#### Task goal:
In the data below, one line contains "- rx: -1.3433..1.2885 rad" and a later one contains "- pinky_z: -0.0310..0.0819". Print both, with every line between them, exactly and alone.

#### Dataset content:
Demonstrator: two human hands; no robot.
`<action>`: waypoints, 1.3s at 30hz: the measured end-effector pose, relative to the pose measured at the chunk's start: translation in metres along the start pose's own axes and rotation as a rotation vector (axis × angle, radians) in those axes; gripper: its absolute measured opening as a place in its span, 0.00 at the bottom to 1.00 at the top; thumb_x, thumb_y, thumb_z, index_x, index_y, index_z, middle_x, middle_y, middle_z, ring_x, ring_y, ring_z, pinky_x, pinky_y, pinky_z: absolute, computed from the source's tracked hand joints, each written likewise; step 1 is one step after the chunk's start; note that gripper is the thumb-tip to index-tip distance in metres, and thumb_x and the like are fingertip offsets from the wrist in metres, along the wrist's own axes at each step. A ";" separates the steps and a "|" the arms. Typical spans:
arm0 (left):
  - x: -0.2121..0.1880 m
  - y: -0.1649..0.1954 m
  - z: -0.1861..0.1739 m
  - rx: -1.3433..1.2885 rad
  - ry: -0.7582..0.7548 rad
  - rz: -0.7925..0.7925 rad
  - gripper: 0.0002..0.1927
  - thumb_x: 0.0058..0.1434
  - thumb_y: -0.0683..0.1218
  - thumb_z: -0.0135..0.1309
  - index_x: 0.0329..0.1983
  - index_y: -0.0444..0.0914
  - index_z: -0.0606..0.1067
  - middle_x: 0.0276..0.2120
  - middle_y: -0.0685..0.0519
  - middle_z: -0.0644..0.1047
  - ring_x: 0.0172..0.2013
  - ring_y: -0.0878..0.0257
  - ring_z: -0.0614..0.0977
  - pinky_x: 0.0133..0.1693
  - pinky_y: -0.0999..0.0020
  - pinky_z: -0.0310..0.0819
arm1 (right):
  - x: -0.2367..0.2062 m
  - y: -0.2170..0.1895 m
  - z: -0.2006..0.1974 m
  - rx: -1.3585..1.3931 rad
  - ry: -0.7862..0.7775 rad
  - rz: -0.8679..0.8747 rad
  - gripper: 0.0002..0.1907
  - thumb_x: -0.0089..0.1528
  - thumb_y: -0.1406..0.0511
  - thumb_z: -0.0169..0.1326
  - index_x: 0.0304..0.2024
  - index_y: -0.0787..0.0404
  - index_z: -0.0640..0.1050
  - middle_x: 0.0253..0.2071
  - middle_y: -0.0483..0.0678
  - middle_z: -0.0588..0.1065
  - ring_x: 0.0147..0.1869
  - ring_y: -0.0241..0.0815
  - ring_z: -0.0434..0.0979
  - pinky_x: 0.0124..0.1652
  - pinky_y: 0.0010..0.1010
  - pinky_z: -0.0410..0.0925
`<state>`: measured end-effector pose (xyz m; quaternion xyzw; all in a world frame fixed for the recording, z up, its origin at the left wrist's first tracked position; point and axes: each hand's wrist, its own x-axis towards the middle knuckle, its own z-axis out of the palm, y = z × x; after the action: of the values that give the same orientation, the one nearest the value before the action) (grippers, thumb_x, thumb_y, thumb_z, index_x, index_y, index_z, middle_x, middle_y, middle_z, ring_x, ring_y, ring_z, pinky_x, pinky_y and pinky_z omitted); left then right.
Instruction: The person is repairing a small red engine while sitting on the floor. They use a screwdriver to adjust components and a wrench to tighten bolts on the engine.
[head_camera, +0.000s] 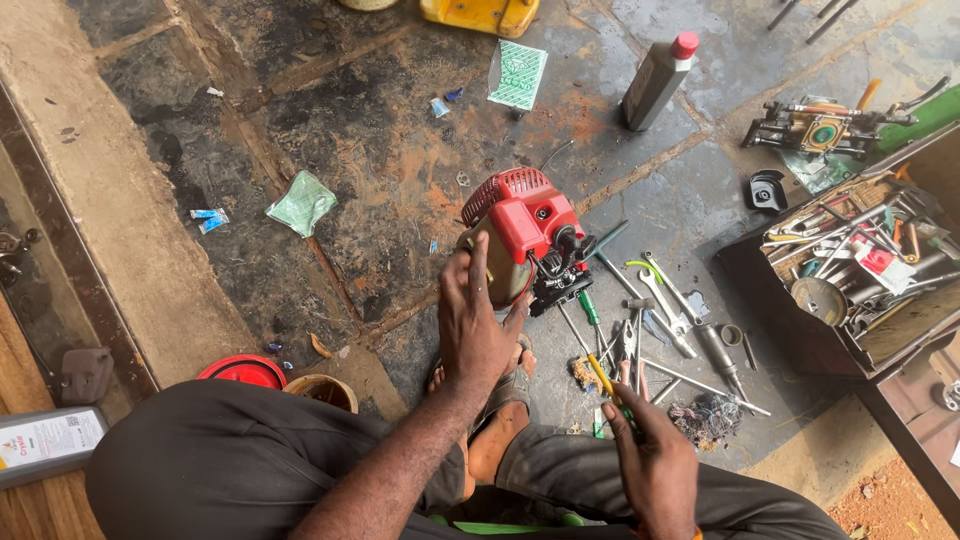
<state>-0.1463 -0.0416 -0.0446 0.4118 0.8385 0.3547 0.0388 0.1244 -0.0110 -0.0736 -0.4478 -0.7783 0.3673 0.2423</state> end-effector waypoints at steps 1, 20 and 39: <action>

#### Solution to this task:
  - rx: -1.3433..1.2885 rad
  - ry: -0.7582..0.7548 rad
  - rz: -0.7925..0.7925 rad
  - gripper: 0.0002..0.1927
  - thumb_x: 0.0058..0.1434
  - thumb_y: -0.0683..0.1218
  - thumb_z: -0.0135..0.1309
  - index_x: 0.0329..0.1983
  - index_y: -0.0444..0.0914
  - index_z: -0.0606..0.1067
  - middle_x: 0.0276..0.2120
  - middle_y: -0.0685..0.0519
  - middle_z: -0.0644..0.1047
  - ring_x: 0.0172..0.2013
  - ring_y: -0.0878..0.0257
  - ring_z: -0.0614..0.0977
  - pinky_x: 0.0133..0.1693
  - pinky_y: -0.0999..0.0020
  - pinky_z: -0.0310..0.0819

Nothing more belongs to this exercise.